The task: Retype the listing below exactly, pictures removed.
○ ○ ○
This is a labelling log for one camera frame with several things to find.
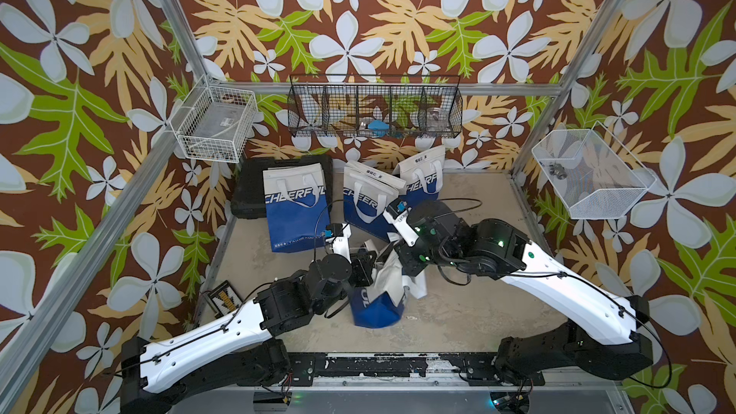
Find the narrow takeout bag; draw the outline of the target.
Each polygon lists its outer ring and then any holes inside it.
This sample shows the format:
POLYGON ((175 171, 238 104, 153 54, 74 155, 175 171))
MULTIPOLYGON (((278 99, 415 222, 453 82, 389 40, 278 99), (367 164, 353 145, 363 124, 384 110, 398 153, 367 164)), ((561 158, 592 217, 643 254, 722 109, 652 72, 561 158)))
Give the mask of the narrow takeout bag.
POLYGON ((343 214, 346 222, 374 238, 389 241, 392 224, 383 217, 387 206, 406 191, 406 181, 360 162, 343 171, 343 214))

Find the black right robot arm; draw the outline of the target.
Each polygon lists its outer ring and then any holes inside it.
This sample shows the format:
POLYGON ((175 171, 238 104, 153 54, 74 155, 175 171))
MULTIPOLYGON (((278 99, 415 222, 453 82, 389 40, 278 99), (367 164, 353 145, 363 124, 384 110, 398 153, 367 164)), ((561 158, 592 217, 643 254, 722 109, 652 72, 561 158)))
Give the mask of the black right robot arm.
POLYGON ((396 199, 383 217, 401 238, 394 248, 408 275, 430 265, 454 268, 521 289, 567 318, 546 333, 503 339, 493 360, 500 381, 523 383, 564 367, 622 381, 654 364, 653 341, 642 333, 650 319, 646 299, 597 287, 512 224, 499 218, 468 224, 440 200, 412 207, 396 199))

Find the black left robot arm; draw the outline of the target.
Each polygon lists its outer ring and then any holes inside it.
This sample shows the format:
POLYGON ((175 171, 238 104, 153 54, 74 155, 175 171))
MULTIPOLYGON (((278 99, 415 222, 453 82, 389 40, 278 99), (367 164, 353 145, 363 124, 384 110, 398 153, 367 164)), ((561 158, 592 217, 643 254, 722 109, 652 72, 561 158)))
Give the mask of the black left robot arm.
○ ○ ○
Worked solution:
This is a labelling log for one camera frame with several things to find.
Find the narrow takeout bag; draw the outline of the target.
Each polygon lists its outer ring and then any holes inside it.
This sample shows the format:
POLYGON ((175 171, 238 104, 153 54, 74 155, 175 171))
MULTIPOLYGON (((278 99, 415 222, 453 82, 389 40, 278 99), (367 164, 353 145, 363 124, 384 110, 398 153, 367 164)), ((561 158, 592 217, 643 254, 722 109, 652 72, 561 158)))
Give the mask of the narrow takeout bag.
POLYGON ((343 214, 346 222, 374 238, 389 241, 392 224, 383 217, 387 206, 406 191, 406 181, 360 162, 343 171, 343 214))

Find the black right robot arm; draw the outline of the target.
Each polygon lists its outer ring and then any holes inside it.
This sample shows the format:
POLYGON ((175 171, 238 104, 153 54, 74 155, 175 171))
MULTIPOLYGON (((278 99, 415 222, 453 82, 389 40, 278 99), (367 164, 353 145, 363 124, 384 110, 398 153, 367 164)), ((561 158, 592 217, 643 254, 722 109, 652 72, 561 158)))
Give the mask of the black right robot arm.
POLYGON ((396 199, 383 217, 401 238, 394 248, 408 275, 430 265, 454 268, 521 289, 567 318, 546 333, 503 339, 493 360, 500 381, 523 383, 564 367, 622 381, 654 364, 653 341, 642 333, 650 319, 646 299, 597 287, 512 224, 499 218, 468 224, 440 200, 412 207, 396 199))

Find the black left robot arm; draw the outline of the target.
Each polygon lists its outer ring and then any holes inside it.
This sample shows the format:
POLYGON ((175 171, 238 104, 153 54, 74 155, 175 171))
MULTIPOLYGON (((278 99, 415 222, 453 82, 389 40, 278 99), (367 164, 353 145, 363 124, 384 110, 398 153, 367 164)), ((561 158, 592 217, 643 254, 722 109, 652 72, 561 158)))
Give the mask of the black left robot arm.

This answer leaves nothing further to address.